Of course, we're probably not talking about a Hiroshima-style bomb hitting Washington, DC. The first atomic attack against Japan was with a 15 kiloton weapon that caused 64,000 deaths within four months of the explosion.4 Run-of-the-mill tactical nuclear weapons have a much smaller explosive yield of a kiloton or less. Estimates of the power for America's "Davy Crockett" tactical warhead, for example, range from 0.015 kilotons to 1.0 kiloton.6 If you believe the lower estimate, it is only two to four times more powerful than the bomb used in the attack on Oklahoma City.7 If you believe the larger estimate, it could "level the Capitol building and everything in a half mile radius."8

Given that I live about six blocks from the Capitol building, this is hardly reassuring. And if al Queda has managed to build a bomb from stolen materials, the destruction could be much greater. If a one-kiloton bomb were detonated during working hours, the 5,000 people working in the Capitol complex would be instantly killed, as would thousands of more nearby office workers, and residents of the Capitol Hill neighborhood. Radiation and radioactive fallout would sicken and kill thousands more over a much wider area in the following years.

While this is hardly the end of the world, the risk to Washington residents is very real. The reports have not caused a mass exodus from town, because people rightly believe the short-term risk is relatively small. The trouble with this reasoning is that nuclear weapons aren't about to be uninvented. Nobody disputes that there are people who would use them, if they could get them, and that plenty of groups are actively working toward that goal. As long as this is true, it is really only a matter of time before Washington or another high-profile city gets hit.

Until now, the only thing that has saved people from rogue nuclear attacks is the fact that a pretty sizable industrial complex is required to produce enough fissile material for a weapon. Stateless terrorists, cults, and insane individuals just don't have that capacity. Their only option is to steal it, and questionable security of nuclear materials on the distant fringes of the old Soviet empire and in Pakistan make this a very likely possibility.

The only hope for Washington, New York, and today's other high profile targets is if up-and-coming high profile targets eclipse them before somebody succeeds. People who think that the risk of nuclear terrorism can be eliminated are refusing to face reality. The only way to make this happen is to get rid of all the fissile material in the world, or change something about humanity to make people too reasonable to consider such a thing. The former alternative will not happen anytime soon, if ever. The latter is an impossible dream.
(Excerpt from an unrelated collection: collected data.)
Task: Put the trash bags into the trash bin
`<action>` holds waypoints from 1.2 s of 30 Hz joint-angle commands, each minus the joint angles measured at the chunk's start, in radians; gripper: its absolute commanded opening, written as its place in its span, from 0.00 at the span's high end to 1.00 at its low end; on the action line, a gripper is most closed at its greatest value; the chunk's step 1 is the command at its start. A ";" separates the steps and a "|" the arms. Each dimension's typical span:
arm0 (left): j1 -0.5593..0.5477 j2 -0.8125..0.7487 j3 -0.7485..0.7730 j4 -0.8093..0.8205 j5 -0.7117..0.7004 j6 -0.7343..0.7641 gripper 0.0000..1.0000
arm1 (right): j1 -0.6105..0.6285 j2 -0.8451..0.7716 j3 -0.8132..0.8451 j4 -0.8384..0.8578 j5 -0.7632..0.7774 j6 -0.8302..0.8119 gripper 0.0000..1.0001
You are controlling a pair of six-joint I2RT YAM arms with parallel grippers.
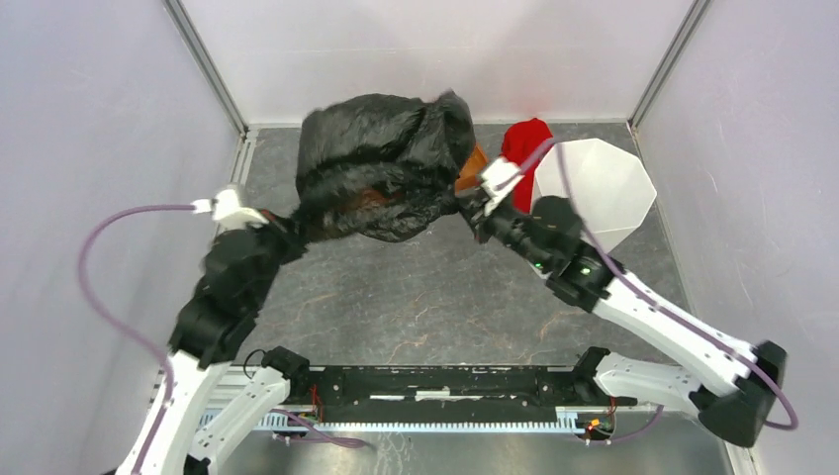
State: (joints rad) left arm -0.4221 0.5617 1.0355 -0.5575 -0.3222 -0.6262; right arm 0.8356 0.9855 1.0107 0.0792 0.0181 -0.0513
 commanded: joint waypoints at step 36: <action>-0.006 0.400 0.245 -0.127 0.590 0.478 0.00 | -0.060 0.233 0.396 -0.245 -0.184 -0.031 1.00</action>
State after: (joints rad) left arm -0.4229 0.8711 1.2358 -0.7216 0.1875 -0.2829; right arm 0.7776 1.2221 1.3594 -0.1642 -0.1139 -0.0605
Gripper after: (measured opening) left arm 0.996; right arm 0.006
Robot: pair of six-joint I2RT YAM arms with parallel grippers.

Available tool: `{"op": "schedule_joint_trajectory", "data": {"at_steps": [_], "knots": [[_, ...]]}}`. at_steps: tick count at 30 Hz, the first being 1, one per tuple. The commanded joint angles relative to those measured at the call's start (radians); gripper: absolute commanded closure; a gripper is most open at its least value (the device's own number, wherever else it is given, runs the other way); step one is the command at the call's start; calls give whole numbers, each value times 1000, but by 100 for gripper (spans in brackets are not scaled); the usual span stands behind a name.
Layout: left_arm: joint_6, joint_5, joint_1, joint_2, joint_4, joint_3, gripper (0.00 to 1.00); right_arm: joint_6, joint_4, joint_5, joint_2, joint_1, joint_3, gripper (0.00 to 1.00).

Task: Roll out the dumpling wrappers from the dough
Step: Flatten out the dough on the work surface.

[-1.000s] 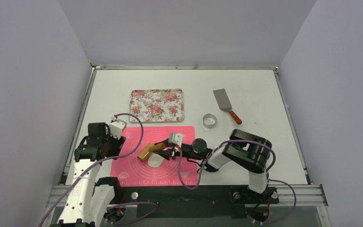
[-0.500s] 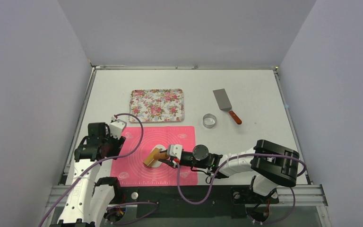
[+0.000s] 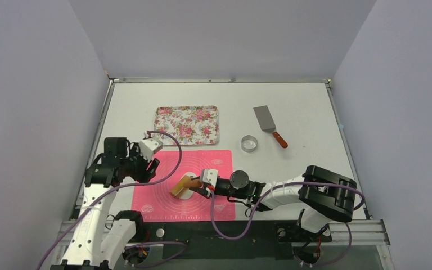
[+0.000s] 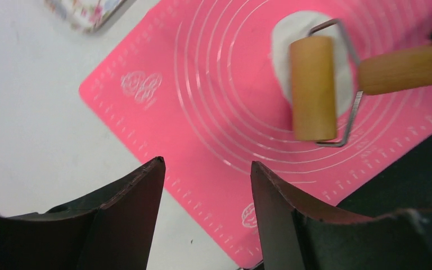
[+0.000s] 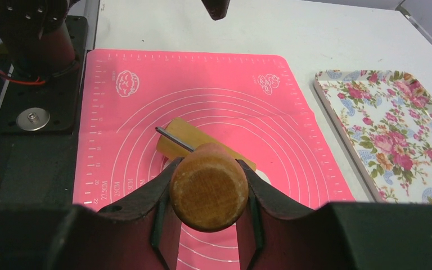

For the foreseeable future, people will just have to live with both the risk and, quite probably, the actual use of nuclear weapons in isolated acts of terror. The panic that will result from the first detonation will far eclipse anything that came out of last fall's attacks on America, or the bombings that Israel and Europe have experienced for years. Is a bomb that kills 20,000 every 20 years more deadly than ones that kill 100 people every month? No. But such a bomb is far, far more terrifying.

The direct effects of Nuclear terrorism pose absolutely no threat to humanity. The undoubtedly irrational responses, however, could be immensely more dangerous. This is the most important consideration when preparing for an atomic attack against my hometown. People must prepare themselves for the worst, and accept that life will go on. It is only a matter of time.


Notes:

1. Bulletin of the Atomic Scientists, February 27, 2002

2. The Washington Post, Shadow government Is at Work in Secret, March 1, 2002

3. The Washington Post, Fears Prompt U.S. to Beef Up Nuclear Terror Detection , March 3, 2002

4. Uranium Information Centre, Hiroshima, Nagasaki, and Subsequent Weapons Testing, June 1999

5. Brookings Institution, U.S. Nuclear Weapons Cost Study Project, 1998

6. United Press International, FBI focusing on portable nuke threat, December 20, 2001

7. Brookings Institution, Ibid.

8. United Press International, Ibid.